What does expansion of OSCE Chairperson-in-Office Personal Representative’s team promise?
Baku, Azerbaijan, Jan. 30
By Elchin Mehdiyev – Trend:
The very fact of the increased number of observers, people who monitor the ceasefire and provide credible information about the situation on the ground is a sign of the renewed interest and concern over the developments in the zone of the Armenia-Azerbaijan Nagorno-Karabakh conflict, Natalia Mirimanova, expert in international conflict resolution, told Trend.
Mirimanova was commenting on the anticipated expansion of the Office of Andrzej Kasprzyk, the Personal Representative of the OSCE Chairperson-in-Office on the Nagorno-Karabakh conflict.

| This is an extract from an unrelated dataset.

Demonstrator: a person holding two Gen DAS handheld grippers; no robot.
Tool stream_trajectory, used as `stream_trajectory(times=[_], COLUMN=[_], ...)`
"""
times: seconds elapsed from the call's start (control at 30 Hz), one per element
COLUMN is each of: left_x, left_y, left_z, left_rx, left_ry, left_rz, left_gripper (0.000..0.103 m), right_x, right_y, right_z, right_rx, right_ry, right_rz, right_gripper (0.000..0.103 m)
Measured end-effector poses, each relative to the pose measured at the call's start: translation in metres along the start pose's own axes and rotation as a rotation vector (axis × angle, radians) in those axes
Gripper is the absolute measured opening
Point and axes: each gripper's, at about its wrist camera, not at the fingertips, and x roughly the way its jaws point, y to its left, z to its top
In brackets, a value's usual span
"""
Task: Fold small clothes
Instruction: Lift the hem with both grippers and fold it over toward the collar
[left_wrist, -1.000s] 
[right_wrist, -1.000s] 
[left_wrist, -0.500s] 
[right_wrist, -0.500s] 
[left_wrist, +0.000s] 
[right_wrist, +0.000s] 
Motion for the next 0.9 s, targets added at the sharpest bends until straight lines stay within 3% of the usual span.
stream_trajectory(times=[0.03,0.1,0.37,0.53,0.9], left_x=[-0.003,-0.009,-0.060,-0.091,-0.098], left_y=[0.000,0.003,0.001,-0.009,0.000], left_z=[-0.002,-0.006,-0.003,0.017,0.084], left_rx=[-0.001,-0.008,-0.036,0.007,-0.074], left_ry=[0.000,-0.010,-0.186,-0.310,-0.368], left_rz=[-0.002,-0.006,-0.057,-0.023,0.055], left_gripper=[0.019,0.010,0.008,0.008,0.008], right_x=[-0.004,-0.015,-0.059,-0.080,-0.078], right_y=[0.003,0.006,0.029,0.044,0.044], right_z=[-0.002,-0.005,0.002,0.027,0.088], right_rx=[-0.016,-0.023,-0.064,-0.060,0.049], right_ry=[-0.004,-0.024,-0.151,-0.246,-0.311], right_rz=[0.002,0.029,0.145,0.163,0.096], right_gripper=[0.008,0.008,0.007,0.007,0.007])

“I hope that the expanded team of Andrzej Kasprzyk will not only do more of the same work, but consider playing a more active role as an intermediary – not necessarily a mediator, but a facilitator of information exchange on the issues of mutual concern and potential hazard, first and foremost for the civilian population,” Mirimanova noted.

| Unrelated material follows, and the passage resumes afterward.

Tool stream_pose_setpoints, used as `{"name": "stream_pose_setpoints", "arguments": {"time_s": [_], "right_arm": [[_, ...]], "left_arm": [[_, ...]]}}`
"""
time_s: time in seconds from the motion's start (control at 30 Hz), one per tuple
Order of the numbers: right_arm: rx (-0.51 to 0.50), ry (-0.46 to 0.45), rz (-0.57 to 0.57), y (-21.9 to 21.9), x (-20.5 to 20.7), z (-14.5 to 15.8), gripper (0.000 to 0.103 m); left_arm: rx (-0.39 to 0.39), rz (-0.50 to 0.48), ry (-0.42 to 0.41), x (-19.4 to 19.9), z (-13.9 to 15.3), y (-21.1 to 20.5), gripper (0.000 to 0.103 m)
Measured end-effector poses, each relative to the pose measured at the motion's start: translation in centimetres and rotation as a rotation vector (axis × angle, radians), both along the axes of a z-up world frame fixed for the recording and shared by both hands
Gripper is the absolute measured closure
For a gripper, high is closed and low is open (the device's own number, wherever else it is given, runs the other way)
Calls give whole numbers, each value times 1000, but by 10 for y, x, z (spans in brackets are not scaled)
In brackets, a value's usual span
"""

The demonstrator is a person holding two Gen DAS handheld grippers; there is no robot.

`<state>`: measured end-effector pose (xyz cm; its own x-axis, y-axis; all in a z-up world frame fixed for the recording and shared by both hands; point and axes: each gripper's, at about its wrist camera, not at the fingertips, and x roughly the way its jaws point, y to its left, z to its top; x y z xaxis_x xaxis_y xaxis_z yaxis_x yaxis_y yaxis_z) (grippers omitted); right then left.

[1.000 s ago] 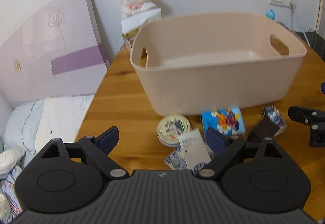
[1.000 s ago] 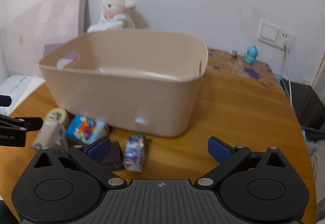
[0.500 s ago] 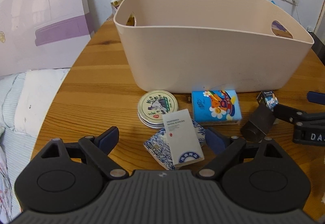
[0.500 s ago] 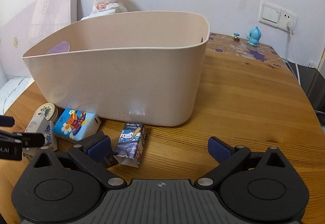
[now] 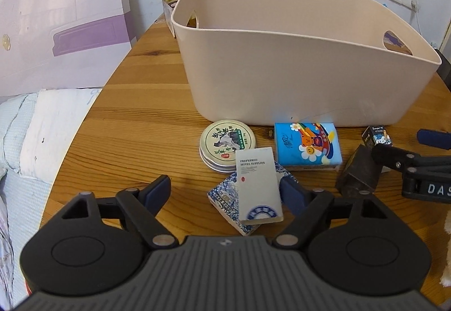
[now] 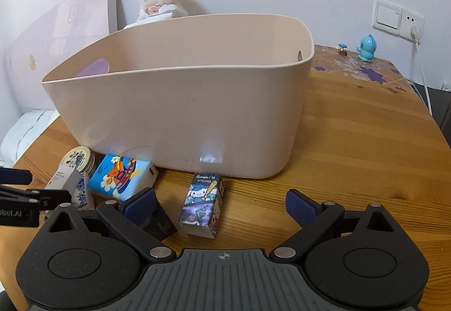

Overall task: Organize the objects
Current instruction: 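Grasp the white card box with the left tool while the right tool grasps the small printed box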

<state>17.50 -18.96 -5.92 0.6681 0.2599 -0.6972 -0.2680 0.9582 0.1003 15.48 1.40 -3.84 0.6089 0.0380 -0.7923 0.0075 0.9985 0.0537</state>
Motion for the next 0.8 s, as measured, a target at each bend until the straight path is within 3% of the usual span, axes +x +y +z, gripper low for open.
{"name": "stream_pose_setpoints", "arguments": {"time_s": [0.17,0.33,0.5,0.63,0.73,0.8], "right_arm": [[-1,-1,-13,-4,1,0,4],[-64,1,-22,-8,0,0,8],[-44,15,-2,-6,4,-5,11],[-51,53,16,1,5,-16,23],[-67,30,19,4,0,-16,39],[-65,20,23,3,-2,-15,56]], "left_arm": [[-8,-1,1,-1,2,5,24],[-34,5,-4,-3,4,10,24],[-37,-6,1,-2,3,9,27],[-47,-26,17,-2,0,9,39],[-50,-43,11,-4,1,8,44],[-57,-54,11,-4,2,8,64]]}}
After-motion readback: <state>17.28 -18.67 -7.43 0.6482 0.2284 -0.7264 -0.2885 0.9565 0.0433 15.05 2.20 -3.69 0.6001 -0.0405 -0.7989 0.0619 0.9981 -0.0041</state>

She also pointed out the idea for upgraded technical coordination between the designated military across the contact line, including systems of early warning and prevention of military escalation.

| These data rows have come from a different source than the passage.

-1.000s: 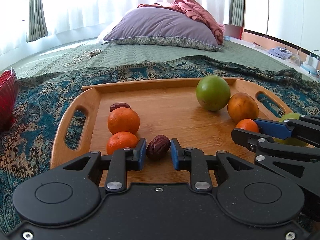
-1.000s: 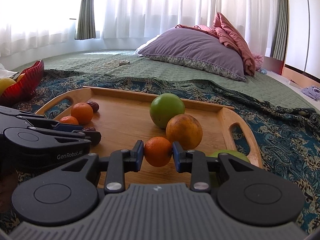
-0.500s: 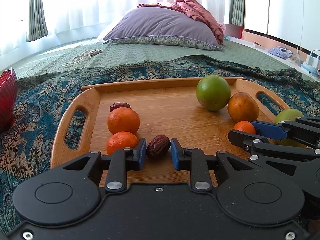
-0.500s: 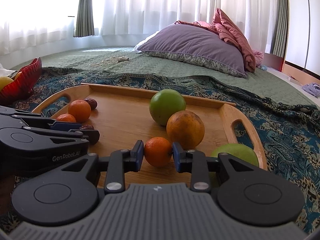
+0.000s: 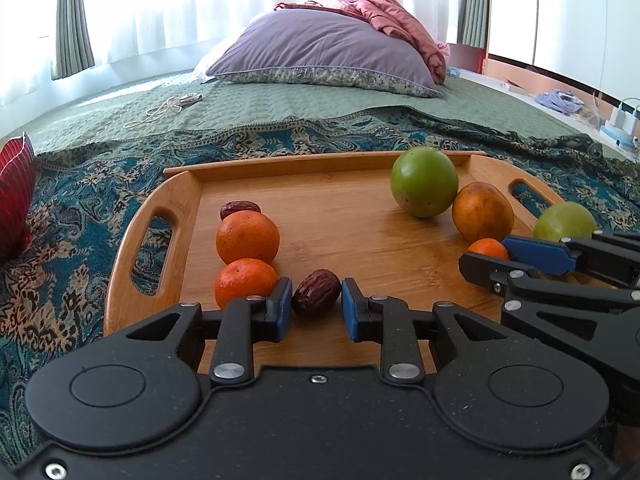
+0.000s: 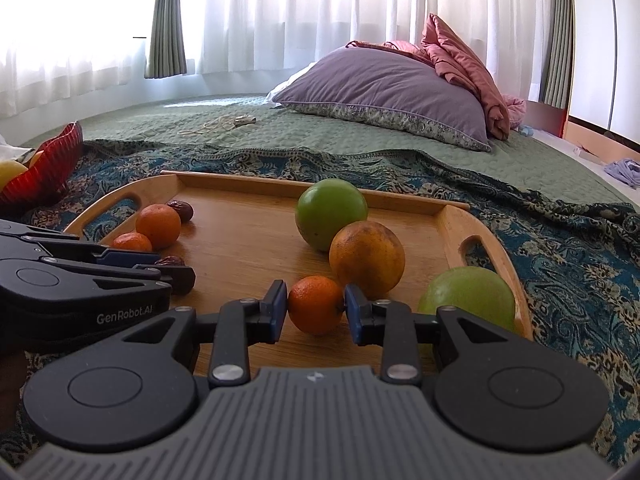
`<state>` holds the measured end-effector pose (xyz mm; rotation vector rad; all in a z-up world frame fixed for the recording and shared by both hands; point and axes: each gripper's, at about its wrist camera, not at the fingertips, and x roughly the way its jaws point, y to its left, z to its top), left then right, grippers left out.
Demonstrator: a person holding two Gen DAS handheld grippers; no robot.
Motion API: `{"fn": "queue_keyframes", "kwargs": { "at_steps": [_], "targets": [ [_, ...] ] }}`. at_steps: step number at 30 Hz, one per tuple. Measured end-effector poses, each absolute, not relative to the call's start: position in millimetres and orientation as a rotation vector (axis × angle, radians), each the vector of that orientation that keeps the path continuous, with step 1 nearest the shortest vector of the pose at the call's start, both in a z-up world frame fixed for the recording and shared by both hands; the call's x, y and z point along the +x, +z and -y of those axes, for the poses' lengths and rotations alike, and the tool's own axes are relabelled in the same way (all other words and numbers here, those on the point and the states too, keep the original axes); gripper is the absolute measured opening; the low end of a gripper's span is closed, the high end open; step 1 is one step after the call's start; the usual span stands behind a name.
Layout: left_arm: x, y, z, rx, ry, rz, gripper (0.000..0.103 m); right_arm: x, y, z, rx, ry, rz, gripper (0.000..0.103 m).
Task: Organize fruits
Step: 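Release the mandarin with the right tool while the left tool releases the date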
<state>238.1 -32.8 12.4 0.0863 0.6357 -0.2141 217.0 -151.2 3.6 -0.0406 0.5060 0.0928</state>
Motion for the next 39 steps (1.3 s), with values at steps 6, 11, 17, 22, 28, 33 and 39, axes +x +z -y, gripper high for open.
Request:
{"fn": "queue_keyframes", "kwargs": {
  "at_steps": [6,11,17,22,28,33,39],
  "targets": [
    [233,14,33,0.083,-0.212,-0.646,0.026,213,8,152,-0.041,0.091,-0.496,0.039],
    [227,20,32,0.076,-0.22,-0.643,0.036,208,12,152,-0.038,0.085,-0.483,0.039],
    [215,32,29,0.075,-0.227,-0.625,0.048,197,21,155,-0.011,0.072,-0.455,0.056],
    [195,43,29,0.087,-0.207,-0.581,0.069,184,30,161,0.012,0.059,-0.423,0.065],
    [175,53,24,0.091,-0.185,-0.544,0.085,168,39,171,0.029,0.046,-0.395,0.078],
    [161,59,17,0.073,-0.183,-0.54,0.093,153,44,176,0.022,0.028,-0.363,0.092],
    [144,59,10,0.056,-0.184,-0.54,0.097,139,45,179,0.013,0.039,-0.364,0.103]
  ]
}}
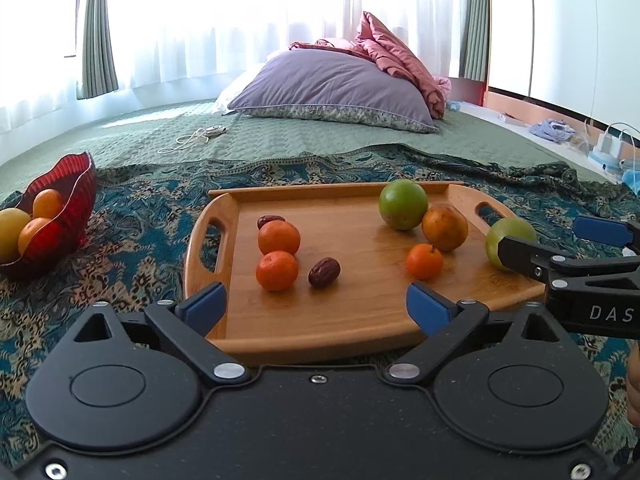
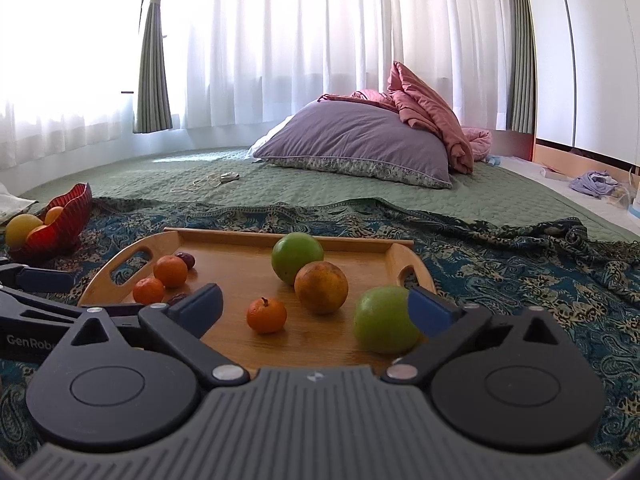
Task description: Organize fruits
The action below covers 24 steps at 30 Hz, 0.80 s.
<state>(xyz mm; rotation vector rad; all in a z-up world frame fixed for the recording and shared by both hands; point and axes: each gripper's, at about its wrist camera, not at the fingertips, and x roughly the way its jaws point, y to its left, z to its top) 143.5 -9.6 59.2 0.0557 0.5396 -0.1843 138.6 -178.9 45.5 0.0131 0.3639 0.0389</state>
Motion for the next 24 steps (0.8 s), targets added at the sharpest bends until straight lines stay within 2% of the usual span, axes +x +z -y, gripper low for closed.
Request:
{"fn": "queue_keyframes", "kwargs": {
  "at_steps": [8,24],
  "targets": [
    [121,52,2,0.03,-0.163,-0.55,0.101,119,38,177,-0.015,0.046,-0.387,0.103],
    [108,9,-2,0.051,-0.088,-0.632,0.101,101,-8,179,0.051,0.014,-0.499,0.103]
  ]
}}
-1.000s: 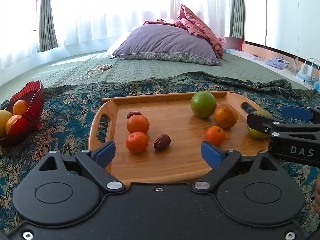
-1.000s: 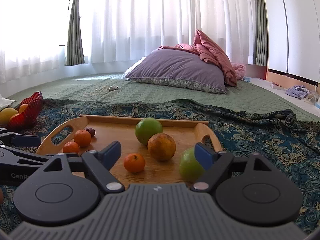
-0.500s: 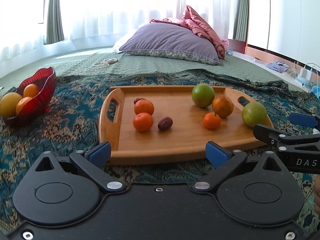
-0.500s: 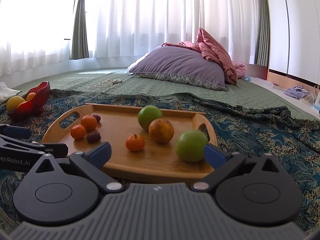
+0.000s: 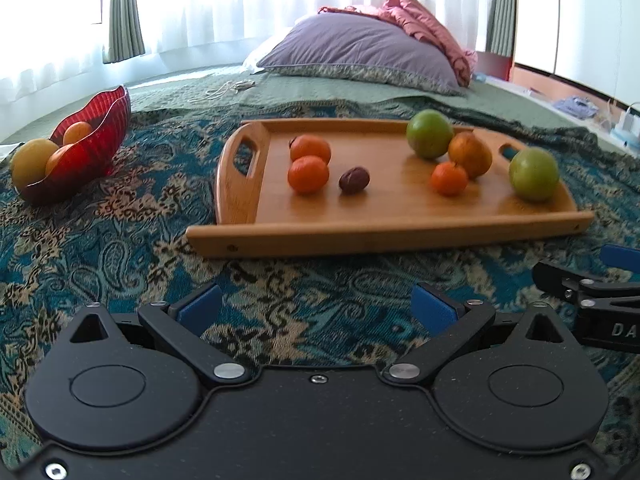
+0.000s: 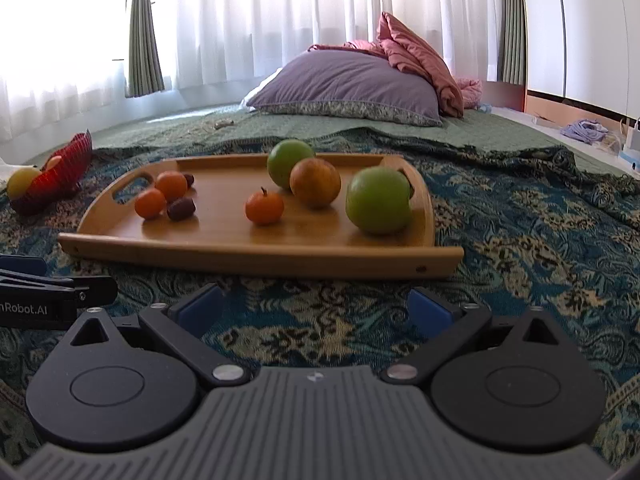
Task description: Organize fruits
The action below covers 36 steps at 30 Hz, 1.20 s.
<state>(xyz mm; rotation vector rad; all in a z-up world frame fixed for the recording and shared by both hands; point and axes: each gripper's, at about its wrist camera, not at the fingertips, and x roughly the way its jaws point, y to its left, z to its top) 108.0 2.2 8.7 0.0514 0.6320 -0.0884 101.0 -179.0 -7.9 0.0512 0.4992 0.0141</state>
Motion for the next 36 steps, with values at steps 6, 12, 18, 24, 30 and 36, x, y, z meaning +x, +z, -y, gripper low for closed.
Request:
{"fn": "queue_keyframes", "kwargs": {
  "at_steps": [6,12,18,24,30,36],
  "targets": [
    [112,-3,1,0.062,-0.063,-0.661,0.103,103,-17,178,0.05,0.0,-0.527,0.103],
    [111,-8,-1,0.049,-0.061,-0.65,0.103,105,-24,173,0.022,-0.005,-0.556,0.103],
    [109,-10,0,0.047,-0.059,-0.642,0.103,106,-27,166,-0.028,-0.009,-0.557,0.103],
    [109,-10,-2,0.037,-0.057,-0.64,0.103,105,-28,169,0.004,-0.003,-0.55,0.103],
    [110,-9,-2,0.037,-0.057,-0.643,0.103,104,-28,168,-0.008,-0.013,-0.543,0.103],
    [110,-10,-2,0.038,-0.053,-0.641,0.103,103,-29,167,-0.014,-0.017,-0.538,0.103]
  ]
}}
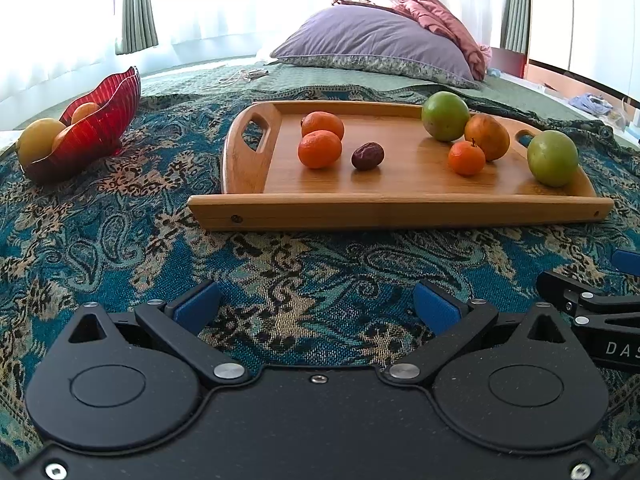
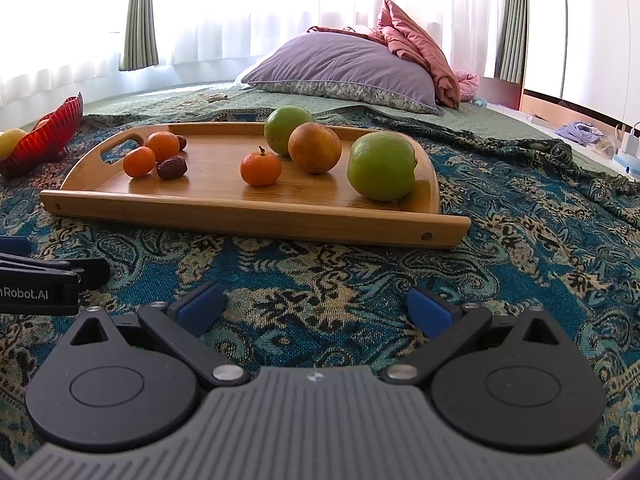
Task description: Organize fruits
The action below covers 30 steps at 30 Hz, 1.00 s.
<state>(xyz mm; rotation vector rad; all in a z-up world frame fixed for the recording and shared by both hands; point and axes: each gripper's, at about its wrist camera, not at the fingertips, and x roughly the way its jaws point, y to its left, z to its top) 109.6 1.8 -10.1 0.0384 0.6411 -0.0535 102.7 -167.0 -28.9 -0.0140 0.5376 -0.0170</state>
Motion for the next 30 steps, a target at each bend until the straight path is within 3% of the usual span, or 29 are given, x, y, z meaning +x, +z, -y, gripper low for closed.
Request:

“This confidence building measure has been discussed at times, but never materialized yet. Perhaps now is the time to re-open this discussion,” the expert said.
Speaking of the OSCE Minsk Group, led by the co-chairs from Russia, the U.S. and France, Mirimanova noted that it has not been very effective in moving forward either component.
Touching upon actions that should be taken to intensify the negotiation process on the Nagorno-Karabakh conflict resolution, the expert pointed out the Madrid principles, calling them, in general, a good departure point.
The principles stipulate a gradual settlement of the Armenia-Azerbaijan Nagorno-Karabakh conflict. In particular, they envisage the withdrawal of Armenian troops from the occupied areas adjacent to the Nagorno-Karabakh region of Azerbaijan, provision of an interim status for the region and future determination of its final legal status. Moreover, all internally displaced persons and refugees, who account for more than a million of Azerbaijan’s population, should return to their former places of residence, according to the Madrid principles.
The conflict between the two South Caucasus countries began in 1988 when Armenia made territorial claims against Azerbaijan. As a result of the ensuing war, in 1992 Armenian armed forces occupied 20 percent of Azerbaijan, including the Nagorno-Karabakh region and seven surrounding districts.
The 1994 ceasefire agreement was followed by peace negotiations. Armenia has not yet implemented four UN Security Council resolutions on withdrawal of its armed forces from the Nagorno-Karabakh and the surrounding districts.